*TASK TO CARRY OUT*. Only lines with the string "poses" are wanted. Pull them out of the data.

*RECORDED INFORMATION*.
┌──
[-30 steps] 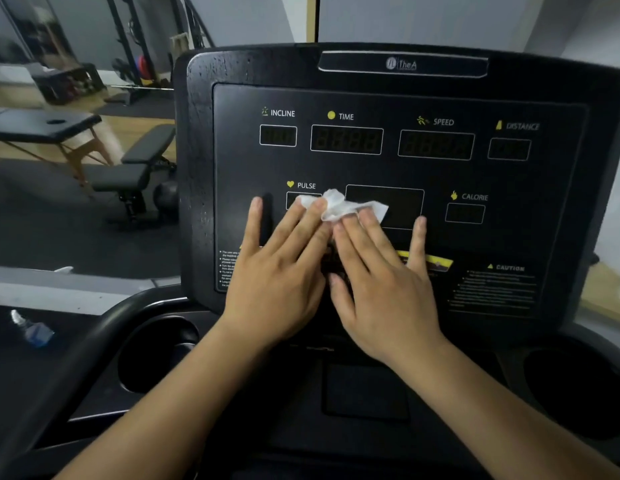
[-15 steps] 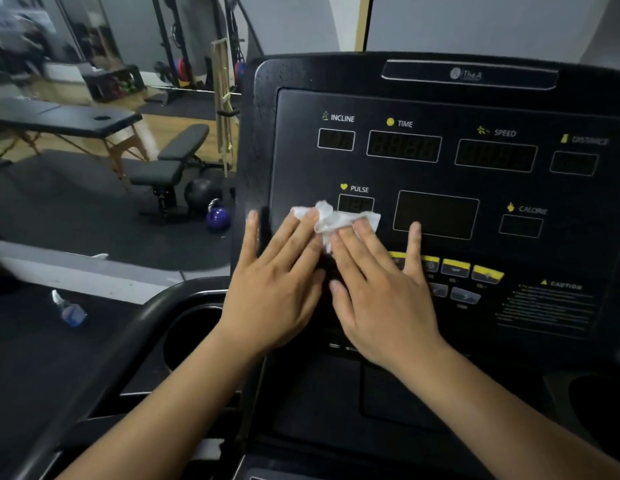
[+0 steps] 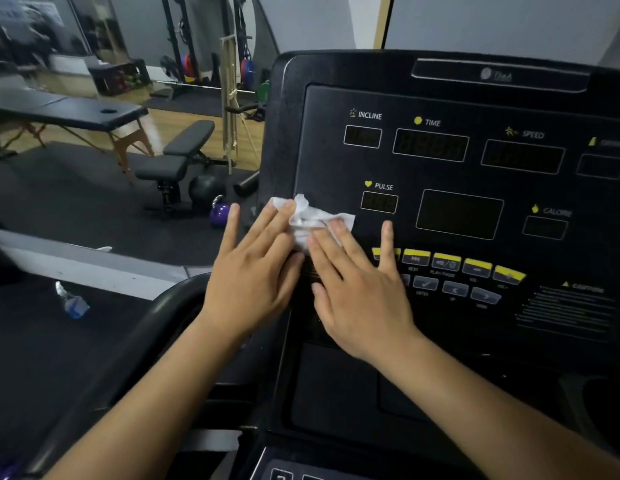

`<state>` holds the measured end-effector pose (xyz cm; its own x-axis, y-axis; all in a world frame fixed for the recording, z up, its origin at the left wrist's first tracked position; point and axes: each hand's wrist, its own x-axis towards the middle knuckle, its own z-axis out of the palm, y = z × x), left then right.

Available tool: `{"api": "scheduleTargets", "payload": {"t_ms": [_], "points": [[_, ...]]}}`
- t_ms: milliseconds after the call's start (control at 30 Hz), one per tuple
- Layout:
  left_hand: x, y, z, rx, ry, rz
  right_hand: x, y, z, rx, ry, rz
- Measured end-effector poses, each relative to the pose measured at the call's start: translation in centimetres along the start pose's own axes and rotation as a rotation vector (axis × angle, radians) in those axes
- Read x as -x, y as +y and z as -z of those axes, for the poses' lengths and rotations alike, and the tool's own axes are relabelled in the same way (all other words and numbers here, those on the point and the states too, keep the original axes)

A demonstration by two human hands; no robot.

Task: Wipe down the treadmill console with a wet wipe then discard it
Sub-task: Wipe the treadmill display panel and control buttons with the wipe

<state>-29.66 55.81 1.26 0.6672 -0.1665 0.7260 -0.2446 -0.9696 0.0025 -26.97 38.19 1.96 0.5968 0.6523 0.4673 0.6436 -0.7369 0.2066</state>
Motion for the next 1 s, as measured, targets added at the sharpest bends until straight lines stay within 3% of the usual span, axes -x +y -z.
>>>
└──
*RESULT OF THE EXERCISE*.
- Measured end-effector poses, each relative to the pose measured at the call's start: translation in centimetres along the start pose's own axes and rotation as a rotation vector (axis × angle, radians) in those axes
- Read x as -x, y as +y and z as -z of those axes, for the poses' lengths and rotations alike, and the tool's own axes are relabelled in the same way (all other words and numbers here, those on the point and the states too, keep the original axes)

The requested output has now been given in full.